__TASK ITEM__:
Could you write out, word for word, only the lines from the one containing "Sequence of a" through the last line of the data below?

# # # # #

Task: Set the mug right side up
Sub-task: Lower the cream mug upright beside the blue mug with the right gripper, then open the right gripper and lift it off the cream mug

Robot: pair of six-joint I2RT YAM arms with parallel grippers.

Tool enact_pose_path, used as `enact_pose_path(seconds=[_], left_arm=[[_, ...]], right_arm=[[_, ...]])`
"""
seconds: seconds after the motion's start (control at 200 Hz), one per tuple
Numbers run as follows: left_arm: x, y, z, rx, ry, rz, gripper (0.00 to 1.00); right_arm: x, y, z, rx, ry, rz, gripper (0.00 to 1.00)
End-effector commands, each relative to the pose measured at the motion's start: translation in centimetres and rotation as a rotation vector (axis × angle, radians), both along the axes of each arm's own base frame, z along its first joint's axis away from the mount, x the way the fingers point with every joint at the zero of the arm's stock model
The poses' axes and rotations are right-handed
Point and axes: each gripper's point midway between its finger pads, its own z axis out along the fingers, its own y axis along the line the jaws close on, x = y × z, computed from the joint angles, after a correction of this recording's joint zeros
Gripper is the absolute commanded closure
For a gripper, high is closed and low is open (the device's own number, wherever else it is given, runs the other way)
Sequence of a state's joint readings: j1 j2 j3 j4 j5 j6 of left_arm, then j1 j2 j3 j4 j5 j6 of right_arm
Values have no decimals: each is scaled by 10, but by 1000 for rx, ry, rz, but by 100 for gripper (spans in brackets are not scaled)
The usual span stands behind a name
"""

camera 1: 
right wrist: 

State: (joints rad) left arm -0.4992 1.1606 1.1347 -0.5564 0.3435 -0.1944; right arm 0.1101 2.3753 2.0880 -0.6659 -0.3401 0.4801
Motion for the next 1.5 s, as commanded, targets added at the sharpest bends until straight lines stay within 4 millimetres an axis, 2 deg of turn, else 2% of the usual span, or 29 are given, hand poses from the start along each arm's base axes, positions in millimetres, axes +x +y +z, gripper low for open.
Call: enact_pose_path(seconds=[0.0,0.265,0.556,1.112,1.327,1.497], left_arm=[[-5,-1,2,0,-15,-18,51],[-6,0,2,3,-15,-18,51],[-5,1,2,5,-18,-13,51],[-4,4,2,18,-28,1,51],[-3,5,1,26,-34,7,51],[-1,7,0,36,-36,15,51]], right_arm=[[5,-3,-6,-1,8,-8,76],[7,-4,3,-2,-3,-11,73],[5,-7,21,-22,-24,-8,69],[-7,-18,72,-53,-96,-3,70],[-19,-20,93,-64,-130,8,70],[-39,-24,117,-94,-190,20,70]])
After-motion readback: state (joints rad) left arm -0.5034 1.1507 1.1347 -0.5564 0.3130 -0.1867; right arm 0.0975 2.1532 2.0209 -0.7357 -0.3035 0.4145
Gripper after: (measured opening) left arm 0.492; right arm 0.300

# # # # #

__EXERCISE ANSWER__:
Sequence of a state's joint readings: j1 j2 j3 j4 j5 j6 of left_arm, then j1 j2 j3 j4 j5 j6 of right_arm
Values have no decimals: each is scaled by 10, but by 1000 for rx, ry, rz, but by 100 for gripper (spans in brackets are not scaled)
The usual span stands behind a name
"""

camera 1: 
right wrist: 

State: (joints rad) left arm -0.4992 1.1606 1.1347 -0.5564 0.3435 -0.1944; right arm 0.1101 2.3753 2.0880 -0.6659 -0.3401 0.4801
Motion for the next 1.5 s, as commanded, targets added at the sharpest bends until straight lines stay within 4 millimetres an axis, 2 deg of turn, else 2% of the usual span, or 29 are given, hand poses from the start along each arm's base axes, positions in millimetres, axes +x +y +z, gripper low for open.
Call: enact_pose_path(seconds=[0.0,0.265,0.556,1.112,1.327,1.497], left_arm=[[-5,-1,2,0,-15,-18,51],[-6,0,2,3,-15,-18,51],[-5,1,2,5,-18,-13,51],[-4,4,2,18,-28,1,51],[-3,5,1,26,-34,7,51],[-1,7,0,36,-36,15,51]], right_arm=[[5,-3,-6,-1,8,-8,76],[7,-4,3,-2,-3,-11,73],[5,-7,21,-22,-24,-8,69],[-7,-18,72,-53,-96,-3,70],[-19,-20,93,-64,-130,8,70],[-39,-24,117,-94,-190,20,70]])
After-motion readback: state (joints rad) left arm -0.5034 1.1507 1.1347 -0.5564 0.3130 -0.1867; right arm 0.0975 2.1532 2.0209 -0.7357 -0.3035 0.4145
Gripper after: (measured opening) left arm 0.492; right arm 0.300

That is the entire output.